As mentioned by the authors, I agree that it is imperative for the nurse and physician to understand each others roles in order to better understand where the other is coming from. As Bartholomew and Rosenstein (2016) discuss, physicians should be more aware of task overload that nurses face each shift and nurses should be more aware of the role of the physician in order to improve collaboration. In addition to the strategies in the article, I have read research that has been summarized in the article, “What Works: Physician and Nurse Rounding Improves Patient Satisfaction” by Brian Conner and Boone Johnson that can be found in December, 2014 Volume 9 Number 12 issue of American Nurse Today.
The authors discuss a project that began in 2012 collecting data that reflected patient satisfaction related to nurse communication and physician communication measured by HCHAPS scores. The data showed significant improvement in scores after implementing physician and nurse rounding (Conner & Johnson, 2014). Having the nurse, the physician, and the patient all in the same room to discuss the patient’s care puts all members of the team on the same page and decreases the risk for miscommunication. Mean HCHAPS scores improved related to nursing communication and physician communication after this rounding was put into practice (Conner & Johnson, 2014).

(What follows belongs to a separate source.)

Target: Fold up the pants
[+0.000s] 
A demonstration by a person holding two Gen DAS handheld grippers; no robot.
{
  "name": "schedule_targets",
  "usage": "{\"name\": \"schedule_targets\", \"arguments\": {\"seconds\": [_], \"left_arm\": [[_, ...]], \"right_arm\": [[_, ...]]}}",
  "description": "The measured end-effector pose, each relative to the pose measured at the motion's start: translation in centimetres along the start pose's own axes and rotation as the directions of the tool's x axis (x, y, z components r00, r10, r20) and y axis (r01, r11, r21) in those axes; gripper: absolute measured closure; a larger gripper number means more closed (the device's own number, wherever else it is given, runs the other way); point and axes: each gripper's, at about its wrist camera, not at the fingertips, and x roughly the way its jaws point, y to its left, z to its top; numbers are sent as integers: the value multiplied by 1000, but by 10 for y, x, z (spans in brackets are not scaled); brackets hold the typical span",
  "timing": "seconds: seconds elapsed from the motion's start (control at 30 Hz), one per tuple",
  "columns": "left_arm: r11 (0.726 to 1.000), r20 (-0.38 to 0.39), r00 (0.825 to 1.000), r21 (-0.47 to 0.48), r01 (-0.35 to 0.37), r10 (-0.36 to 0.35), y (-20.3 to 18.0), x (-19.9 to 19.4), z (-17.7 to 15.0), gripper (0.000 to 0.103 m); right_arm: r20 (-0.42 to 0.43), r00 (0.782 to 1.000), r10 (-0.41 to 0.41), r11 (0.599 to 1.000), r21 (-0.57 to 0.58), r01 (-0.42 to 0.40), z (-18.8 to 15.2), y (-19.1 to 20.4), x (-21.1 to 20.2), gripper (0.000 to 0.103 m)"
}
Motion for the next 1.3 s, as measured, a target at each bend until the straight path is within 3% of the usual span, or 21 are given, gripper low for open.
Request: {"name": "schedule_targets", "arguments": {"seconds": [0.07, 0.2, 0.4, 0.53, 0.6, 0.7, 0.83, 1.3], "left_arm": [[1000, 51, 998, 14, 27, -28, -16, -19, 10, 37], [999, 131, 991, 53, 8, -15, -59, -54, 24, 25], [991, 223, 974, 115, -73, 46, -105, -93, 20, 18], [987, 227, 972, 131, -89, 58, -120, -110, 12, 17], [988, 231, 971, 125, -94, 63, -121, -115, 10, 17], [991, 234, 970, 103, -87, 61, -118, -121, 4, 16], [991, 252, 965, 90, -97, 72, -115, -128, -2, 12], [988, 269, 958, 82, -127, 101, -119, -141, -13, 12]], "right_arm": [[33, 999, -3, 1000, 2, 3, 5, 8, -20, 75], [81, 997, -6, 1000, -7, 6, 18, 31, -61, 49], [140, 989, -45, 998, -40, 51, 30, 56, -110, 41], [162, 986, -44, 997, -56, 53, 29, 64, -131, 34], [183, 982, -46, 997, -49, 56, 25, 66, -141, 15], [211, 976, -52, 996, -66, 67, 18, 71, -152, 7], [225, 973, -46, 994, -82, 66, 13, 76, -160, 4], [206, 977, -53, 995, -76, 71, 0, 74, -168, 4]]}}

I appreciate Bartholomew and Rosenstein for portraying strategies that can improve physician and nurse engagement such as training and feedback. The improvement of patient satisfaction is something all health care settings are striving to advance. I also urge the authors to consider the collaboration of nurse and physician rounding as an option for units that do not continuously work with the same physicians, and therefore may not have as much success with the more long term alternatives mentioned in the article. In any scenario, by acknowledging the roles of each other, nurses and physicians can better understand the opposing point of view and hopefully show more appreciation, leading to better collaboration and increased patient safety.